We all suffer from anxiety, however some people suffer with it more than others. Anxiety can be crippling and can prevent us from achieving our goals or even just simple day to day tasks.
What is Anxiety?
Anxiety is basically fear, nervousness and worrying about uncertainties in life.
it’s perfectly normal to feel anxious in situations where the outcome is uncertain, for example job interviews, visiting the doctors or taking an exam. Anxiety can be a good thing, it makes us more alert and to focus more on the situation at hand which can result in a better performance. Excessive anxiety can cause health problems in the long term such as high blood pressure so it is important to try and resolve any issues that may be causing it.
Symptoms of anxiety
- Can’t concentrate
- Often feeling uneasy or worried
- Trouble sleeping
- Sweating for no reason
- Loss of appetite
- Unable to relax
- Chest pain
- The common butterflies in the stomach
- Light headed
- Pounding heart and increased breathing rate
- Feeling more alert
There are certain disorders related to anxiety, these disorders are.
Social Anxiety – avoiding people and social situations to avoid being judged, thought negatively of or avoid social embarrassment in some way. A possible negative side to this is that it can result in social isolation.
Obsessive Compulsive Disorder – common compulsions people have would be constantly checking things over and over, for example if the door is locked or the gas is turned off. Constantly checking things over and over again can really become troublesome, stressful and time consuming.
Panic Disorder – an individual fears panic attacks, believing they could do serious harm to them. They may avoid people and situations to avoid or reduce the risk of having a panic attack. Obviously this can be very limiting to a person’s life.
Post Traumatic Stress – this is when a person has suffered or witnessed a serious or life endangering event. The person may suffer from flash backs of the event triggered by normal everyday things, they may believe currently their life is in danger when it is not. This could lead to serious mental problems without the help from a professional.

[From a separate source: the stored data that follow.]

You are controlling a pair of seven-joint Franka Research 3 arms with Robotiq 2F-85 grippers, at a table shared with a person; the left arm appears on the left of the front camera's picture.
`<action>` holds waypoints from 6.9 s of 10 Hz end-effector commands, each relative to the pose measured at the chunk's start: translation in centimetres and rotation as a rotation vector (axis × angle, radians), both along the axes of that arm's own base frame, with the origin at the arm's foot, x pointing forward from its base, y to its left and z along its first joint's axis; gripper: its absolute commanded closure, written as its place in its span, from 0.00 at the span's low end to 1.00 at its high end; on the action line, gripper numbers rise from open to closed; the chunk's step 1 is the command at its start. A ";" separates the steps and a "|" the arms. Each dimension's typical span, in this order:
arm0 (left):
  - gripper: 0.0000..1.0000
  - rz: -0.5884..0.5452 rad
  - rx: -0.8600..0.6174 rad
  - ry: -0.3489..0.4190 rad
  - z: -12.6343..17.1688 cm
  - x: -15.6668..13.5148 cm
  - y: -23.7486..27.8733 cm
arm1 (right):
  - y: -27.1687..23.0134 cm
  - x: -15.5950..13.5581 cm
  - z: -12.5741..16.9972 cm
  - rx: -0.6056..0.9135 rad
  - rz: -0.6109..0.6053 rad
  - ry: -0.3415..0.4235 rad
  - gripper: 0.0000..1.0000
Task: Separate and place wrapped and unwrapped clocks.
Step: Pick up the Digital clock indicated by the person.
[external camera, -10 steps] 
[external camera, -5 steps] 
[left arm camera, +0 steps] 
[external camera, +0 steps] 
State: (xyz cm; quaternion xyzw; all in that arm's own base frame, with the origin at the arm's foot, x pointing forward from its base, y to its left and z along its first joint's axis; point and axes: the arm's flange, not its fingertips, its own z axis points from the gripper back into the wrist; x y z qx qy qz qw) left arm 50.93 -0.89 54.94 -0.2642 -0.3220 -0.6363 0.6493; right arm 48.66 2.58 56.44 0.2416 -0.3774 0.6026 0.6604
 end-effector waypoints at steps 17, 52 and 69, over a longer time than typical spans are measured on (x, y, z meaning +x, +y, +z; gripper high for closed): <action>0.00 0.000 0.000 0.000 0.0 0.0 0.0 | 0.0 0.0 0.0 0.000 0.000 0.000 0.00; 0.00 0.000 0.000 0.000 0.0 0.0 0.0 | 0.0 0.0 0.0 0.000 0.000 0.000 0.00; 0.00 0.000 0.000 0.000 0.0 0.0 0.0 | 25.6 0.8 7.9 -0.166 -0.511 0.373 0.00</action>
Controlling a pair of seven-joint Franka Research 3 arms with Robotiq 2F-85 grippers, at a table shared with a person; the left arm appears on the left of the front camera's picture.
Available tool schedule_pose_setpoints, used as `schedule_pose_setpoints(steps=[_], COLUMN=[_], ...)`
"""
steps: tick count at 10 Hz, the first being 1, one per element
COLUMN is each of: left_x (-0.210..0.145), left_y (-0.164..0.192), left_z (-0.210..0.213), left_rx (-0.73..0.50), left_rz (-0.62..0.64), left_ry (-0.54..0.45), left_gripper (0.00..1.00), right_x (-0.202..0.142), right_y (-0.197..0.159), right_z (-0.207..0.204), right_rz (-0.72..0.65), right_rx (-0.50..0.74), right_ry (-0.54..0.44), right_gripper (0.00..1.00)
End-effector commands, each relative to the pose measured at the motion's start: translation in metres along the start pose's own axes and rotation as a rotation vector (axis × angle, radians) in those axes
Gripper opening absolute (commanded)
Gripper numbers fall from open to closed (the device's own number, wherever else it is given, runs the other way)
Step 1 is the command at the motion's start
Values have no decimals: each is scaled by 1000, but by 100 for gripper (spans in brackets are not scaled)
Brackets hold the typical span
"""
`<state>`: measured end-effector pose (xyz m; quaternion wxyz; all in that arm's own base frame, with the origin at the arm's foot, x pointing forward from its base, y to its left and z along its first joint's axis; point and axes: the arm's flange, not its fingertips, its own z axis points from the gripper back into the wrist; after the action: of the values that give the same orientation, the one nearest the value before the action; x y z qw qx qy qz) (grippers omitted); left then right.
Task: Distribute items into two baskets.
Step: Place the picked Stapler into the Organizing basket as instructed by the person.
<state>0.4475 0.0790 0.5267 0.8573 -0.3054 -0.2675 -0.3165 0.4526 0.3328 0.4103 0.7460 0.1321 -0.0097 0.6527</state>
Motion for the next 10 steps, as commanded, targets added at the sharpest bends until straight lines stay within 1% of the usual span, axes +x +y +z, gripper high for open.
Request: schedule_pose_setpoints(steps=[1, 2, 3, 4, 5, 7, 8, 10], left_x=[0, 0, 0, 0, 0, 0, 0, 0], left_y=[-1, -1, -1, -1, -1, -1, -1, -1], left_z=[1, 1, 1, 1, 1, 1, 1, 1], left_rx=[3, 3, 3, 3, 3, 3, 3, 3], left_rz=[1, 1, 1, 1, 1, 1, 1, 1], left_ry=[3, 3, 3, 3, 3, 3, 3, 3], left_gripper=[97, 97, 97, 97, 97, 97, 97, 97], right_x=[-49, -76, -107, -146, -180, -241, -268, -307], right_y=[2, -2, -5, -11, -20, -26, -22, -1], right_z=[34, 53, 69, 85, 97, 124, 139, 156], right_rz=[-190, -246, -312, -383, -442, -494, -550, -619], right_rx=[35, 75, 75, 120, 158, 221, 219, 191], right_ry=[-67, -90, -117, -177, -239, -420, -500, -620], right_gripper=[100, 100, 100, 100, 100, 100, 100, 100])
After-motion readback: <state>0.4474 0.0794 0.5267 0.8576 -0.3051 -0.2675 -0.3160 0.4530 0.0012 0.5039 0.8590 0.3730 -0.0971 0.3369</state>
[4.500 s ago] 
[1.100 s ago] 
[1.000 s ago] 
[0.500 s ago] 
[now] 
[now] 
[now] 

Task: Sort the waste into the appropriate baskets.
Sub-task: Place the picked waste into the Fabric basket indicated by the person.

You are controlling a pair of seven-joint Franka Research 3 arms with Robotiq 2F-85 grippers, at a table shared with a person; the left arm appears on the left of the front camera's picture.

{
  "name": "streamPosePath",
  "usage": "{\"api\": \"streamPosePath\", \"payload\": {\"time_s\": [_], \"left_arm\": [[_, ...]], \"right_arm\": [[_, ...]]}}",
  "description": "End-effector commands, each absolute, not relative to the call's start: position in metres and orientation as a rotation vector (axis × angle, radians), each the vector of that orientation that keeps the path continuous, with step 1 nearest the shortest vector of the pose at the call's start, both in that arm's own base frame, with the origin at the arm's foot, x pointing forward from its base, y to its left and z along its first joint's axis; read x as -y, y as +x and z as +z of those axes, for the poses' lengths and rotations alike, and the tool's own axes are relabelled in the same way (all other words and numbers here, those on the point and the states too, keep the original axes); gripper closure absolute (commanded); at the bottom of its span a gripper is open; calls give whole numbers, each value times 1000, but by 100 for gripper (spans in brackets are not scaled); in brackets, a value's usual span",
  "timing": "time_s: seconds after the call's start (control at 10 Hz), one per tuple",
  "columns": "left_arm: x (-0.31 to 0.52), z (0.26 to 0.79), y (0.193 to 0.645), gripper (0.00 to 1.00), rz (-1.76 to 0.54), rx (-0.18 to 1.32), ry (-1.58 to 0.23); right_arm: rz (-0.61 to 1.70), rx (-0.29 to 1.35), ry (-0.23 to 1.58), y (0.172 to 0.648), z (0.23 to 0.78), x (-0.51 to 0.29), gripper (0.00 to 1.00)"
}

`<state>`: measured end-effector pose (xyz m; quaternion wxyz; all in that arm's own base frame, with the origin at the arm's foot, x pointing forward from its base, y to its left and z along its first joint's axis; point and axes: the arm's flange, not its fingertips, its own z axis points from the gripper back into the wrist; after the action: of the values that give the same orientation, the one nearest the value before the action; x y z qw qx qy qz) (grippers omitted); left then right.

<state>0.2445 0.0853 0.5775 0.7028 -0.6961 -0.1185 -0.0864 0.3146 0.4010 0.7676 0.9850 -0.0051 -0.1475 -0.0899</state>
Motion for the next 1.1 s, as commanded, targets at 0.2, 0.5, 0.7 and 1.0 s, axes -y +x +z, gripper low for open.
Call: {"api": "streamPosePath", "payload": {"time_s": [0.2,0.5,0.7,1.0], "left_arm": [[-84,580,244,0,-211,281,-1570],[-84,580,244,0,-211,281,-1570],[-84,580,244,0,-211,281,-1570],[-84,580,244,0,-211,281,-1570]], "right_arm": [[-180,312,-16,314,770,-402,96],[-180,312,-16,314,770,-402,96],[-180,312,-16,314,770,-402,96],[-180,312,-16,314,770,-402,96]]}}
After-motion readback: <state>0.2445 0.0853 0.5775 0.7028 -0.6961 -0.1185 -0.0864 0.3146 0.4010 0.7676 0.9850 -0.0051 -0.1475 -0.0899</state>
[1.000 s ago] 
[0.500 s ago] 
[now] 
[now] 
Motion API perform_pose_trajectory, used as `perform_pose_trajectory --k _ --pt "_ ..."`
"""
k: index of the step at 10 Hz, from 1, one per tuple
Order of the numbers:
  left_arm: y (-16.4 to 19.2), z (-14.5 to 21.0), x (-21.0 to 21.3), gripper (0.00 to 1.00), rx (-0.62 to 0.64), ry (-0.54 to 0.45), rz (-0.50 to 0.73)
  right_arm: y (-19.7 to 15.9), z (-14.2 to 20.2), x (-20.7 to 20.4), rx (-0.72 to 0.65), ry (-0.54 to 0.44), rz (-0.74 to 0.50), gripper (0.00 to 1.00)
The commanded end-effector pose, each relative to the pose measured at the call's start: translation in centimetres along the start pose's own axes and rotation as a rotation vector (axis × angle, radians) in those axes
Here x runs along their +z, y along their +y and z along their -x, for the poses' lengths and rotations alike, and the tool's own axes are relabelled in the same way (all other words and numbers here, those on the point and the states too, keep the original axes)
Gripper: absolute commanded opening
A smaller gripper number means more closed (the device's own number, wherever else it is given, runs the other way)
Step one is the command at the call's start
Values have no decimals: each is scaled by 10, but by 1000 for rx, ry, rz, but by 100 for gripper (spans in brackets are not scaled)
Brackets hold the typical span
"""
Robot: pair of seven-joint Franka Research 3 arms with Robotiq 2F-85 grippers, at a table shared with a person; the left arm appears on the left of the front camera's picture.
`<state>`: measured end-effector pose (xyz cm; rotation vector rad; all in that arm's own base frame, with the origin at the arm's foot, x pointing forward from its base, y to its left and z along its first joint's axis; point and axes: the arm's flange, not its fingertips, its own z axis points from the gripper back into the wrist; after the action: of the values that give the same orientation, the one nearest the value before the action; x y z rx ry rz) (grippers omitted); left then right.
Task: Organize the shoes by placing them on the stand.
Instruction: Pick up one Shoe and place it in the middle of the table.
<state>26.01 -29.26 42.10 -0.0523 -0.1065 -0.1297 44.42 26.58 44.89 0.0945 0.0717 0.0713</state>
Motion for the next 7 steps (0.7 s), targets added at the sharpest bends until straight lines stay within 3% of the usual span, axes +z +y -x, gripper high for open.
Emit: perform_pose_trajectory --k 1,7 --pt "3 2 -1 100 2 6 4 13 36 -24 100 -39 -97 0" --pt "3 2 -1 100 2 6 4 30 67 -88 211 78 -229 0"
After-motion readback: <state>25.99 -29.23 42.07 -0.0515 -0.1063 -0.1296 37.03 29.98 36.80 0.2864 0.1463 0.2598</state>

Generalized Anxiety Disorder – generally just worrying about anything and everything, they may constantly feel nervous and they may struggle to relax. It may also effect a person’s concentration as well as their appetite and their sleeping habits.
The cause of these disorders
It’s believed that any one or a combination of the following factors can result in developing these disorders. Inherited genetics, over active parts of the brain, brain chemical imbalances, past stressful or traumatic events, drugs and alcohol abuse and long term health conditions.
Tips to help get rid of mild anxiety problems
If the anxiety is just a normal reaction to everyday things, (does not apply to serious anxiety disorders) then there are certain things that can be done to help reduce it.
Be Prepared – Let’s use public speaking as an example, the anxiety in this situation comes from fear of messing up the speech, letting people down and being publicly embarrassed. One way to reduce the anxiety here would be to make sure you are prepared. If you have a speech to remember make sure you know it like that back of your hand.
Learn New Skills – This is a great way to boost your confidence and building confidence can be a great way to reduce fear in a general way.
Positive Self Talk – Anxiety can cause a lot negative thoughts popping into our heads. Positive self talk can be a great way to stop some of those negative unconscious thoughts from influencing us.
Question the Anxiety – Ask yourself what are you really afraid of and what is likely to actually happen. Much of anxiety is simply irrational fear and it can sometimes be reduced by rational thinking. Rational thinking can make you realise it is irrational and it helps to reduce the power the anxiety has over you.
Serious anxiety disorders should be dealt with by a doctor or a specialist.